The St. Joseph County Board of Commissioners acknowledged employees who had reached the 10-, 15-, 20- and 25-year plateau. The 25-year category featured three recipients: Det.-Sgt. Jim Hart, patrol officer Pete VanCamp and IT director Dan Wing.
The group of 20-year employees consisted of Mike Minger, Brad Balk, Sally Wickum, Vicky Anders, Lonnie Palmer and Kitty Buchner.
Concerns about the potential demise of the St. Joseph County Conservation District were raised during Tuesday’s St. Joseph County Board of Commissioners meeting.
In light of Monday’s 2014 budget work session, during which commissioners proposed not funding the conservation district, John Nelson addressed the five-member commission.
Nelson, vice-chair of the Conservation District Board, questioned why the district is also possibly being stripped of the seven annual river cleanup events and countywide irrigation assistance. If the budget is approved, the duties questioned by Nelson would fall to the county’s Parks and Recreation Department and MSU Extension office, respectively.
Commission Chairman John Dobberteen invited Nelson to attend an appeal session at 3 p.m. Monday at the courthouse.
Under the proposed budget, the $14,000 previously allocated to the district would go to the parks and recreation department to offset costs associated with the river cleanup.
The county’s 2014 fiscal year starts Jan. 1.
Three Rivers Mayor Tom Lowry and commissioners last week agreed to two major purchases.
In advance of winter weather, the city commission approved the purchase of 5,000 pounds of road salt. The $24,000 transaction will call for 60 percent of the salt to be delivered ahead of the season and the balance will be shipped later in the winter.
Also, the commission agreed to buy a pickup truck that will be converted into a brush truck. The $24,000 Silverado from Vetter Chevrolet was conducted in tandem with the Lockport Township fire contract.
State Rep. Matt Lori has announced the Sturgis Neighborhood Program will receive a $30,000 grant from the Michigan State Housing Development Authority.
The grant, from the Housing Resource Fund, will be used to support general operating expenses of the organization, which serves residents of the city of Sturgis and the surrounding area.
Lori said the Sturgis Neighborhood Program serves to find housing and shelter for people who are having challenges. Lori said it helps keep families together and preserves communities.

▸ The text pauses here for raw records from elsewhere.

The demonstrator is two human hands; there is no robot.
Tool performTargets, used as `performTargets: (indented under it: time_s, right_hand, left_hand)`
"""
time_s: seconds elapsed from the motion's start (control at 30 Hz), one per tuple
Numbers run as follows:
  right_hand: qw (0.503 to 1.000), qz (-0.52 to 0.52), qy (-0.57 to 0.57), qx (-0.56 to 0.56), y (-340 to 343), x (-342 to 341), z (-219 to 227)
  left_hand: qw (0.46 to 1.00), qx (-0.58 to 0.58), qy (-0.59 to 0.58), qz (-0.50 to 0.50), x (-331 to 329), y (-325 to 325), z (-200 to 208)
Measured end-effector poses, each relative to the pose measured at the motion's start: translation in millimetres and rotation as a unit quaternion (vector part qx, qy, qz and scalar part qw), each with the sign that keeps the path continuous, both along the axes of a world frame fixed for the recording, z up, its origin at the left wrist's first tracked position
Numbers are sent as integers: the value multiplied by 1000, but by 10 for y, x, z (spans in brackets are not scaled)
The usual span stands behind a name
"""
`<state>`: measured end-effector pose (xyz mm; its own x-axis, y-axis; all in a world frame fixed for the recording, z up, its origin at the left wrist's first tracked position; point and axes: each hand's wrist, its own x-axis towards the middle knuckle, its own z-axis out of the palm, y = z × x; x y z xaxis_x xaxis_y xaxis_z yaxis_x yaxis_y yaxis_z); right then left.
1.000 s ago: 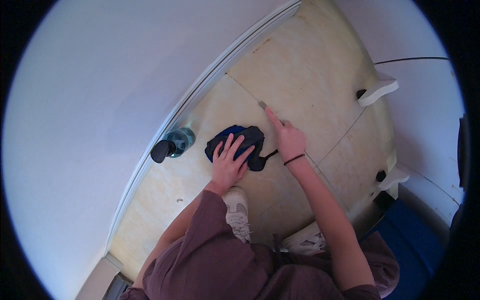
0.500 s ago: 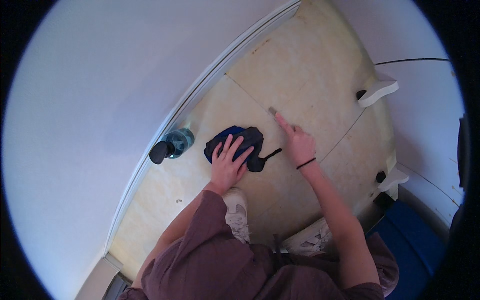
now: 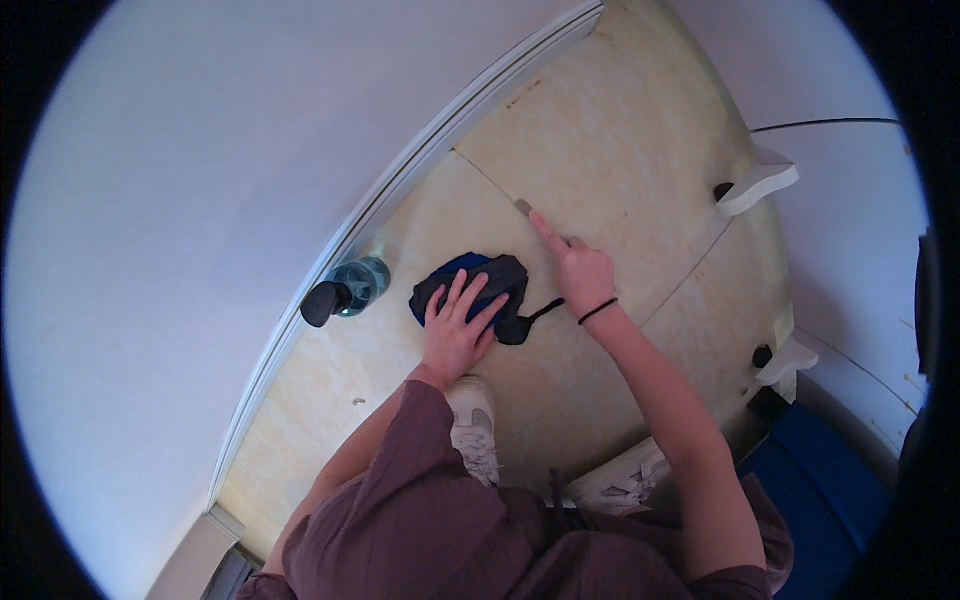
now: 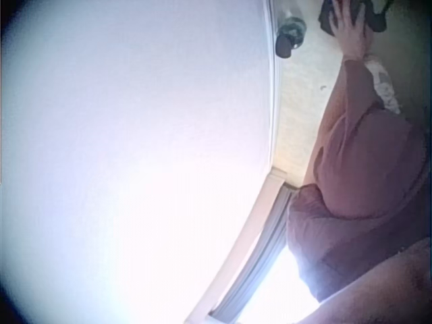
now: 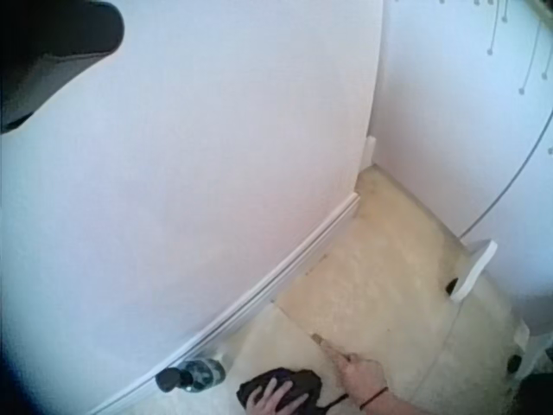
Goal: The person cleans the floor and baseboard area using a dark cloth and a small brush. They dip the cloth into a bucket of soapy water, wring it out, and wipe the floor. They then use the brush to scrub the grout lines between tiles while holding the cloth nearby.
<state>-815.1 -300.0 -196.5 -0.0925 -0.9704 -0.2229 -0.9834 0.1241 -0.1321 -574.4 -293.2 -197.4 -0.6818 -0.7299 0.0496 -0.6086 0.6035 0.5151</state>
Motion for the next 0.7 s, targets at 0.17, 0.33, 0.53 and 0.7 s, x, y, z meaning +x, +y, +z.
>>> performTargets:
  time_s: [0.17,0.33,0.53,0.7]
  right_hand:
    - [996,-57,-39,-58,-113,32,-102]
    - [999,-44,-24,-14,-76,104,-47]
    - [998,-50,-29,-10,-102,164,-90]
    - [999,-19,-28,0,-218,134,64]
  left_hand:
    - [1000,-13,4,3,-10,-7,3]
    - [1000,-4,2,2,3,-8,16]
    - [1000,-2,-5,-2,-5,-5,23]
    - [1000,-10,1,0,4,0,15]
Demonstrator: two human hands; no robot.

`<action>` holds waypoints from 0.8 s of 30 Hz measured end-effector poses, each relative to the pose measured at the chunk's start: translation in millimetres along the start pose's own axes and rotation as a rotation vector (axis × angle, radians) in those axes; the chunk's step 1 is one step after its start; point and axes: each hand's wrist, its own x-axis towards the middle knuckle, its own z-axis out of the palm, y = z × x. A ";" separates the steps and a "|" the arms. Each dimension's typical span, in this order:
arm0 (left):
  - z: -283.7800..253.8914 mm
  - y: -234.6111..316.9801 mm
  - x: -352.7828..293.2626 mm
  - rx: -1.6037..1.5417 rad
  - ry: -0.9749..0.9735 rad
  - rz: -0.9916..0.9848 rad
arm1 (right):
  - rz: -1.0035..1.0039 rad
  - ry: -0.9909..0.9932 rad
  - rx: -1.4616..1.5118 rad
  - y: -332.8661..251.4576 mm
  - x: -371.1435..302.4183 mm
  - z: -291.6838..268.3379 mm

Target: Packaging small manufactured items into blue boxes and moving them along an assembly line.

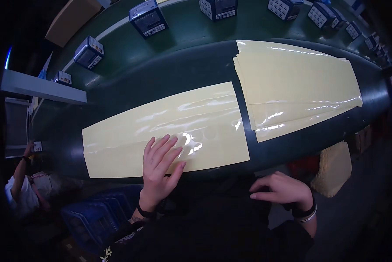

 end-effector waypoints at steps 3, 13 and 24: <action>4.8 3.8 -7.8 -0.041 -0.034 -0.033 | -0.513 0.275 -0.012 -43.8 21.0 5.9; 20.8 2.0 -17.0 -0.105 0.080 -0.067 | -0.573 0.795 -0.655 -61.5 104.0 30.4; 28.0 -4.5 -20.6 -0.141 0.165 0.060 | -0.584 0.851 -0.683 -56.2 103.9 32.2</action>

MSHDA programs contribute to Michigan’s economic and social health by creating, enhancing and preserving housing for low- and moderate-income residents and by engaging in community economic development activities to revitalize urban and rural communities, Lori said.
State Rep. Matt Lori is urging a state Senate panel to consider legislation that will enable hunters to safely use rifles when hunting in southern Michigan.
Lori told the Senate Outdoor Recreation and Tourism Committee that allowing rifles using specific cartridges for hunting in the southern part of the state – now limited to shotguns, muzzleloaders and pistols – would be good for the sport and good for the economy.
House Bill 4283 would allow the use of a straight-walled pistol cartridge in rifles that can accommodate such ammunition. The pistol cartridges do not travel as far as conventional rifle rounds and pose less of a safety risk. The use of rifles in the southern part of Michigan is currently restricted because of the risk posed in more heavily populated areas of the state.
The bill would open the sport to more hunters who currently don’t hunt deer because of the strong recoil involved in using shotguns, Lori said.
The committee took the measure under consideration. The bill has already passed in the House of Representatives.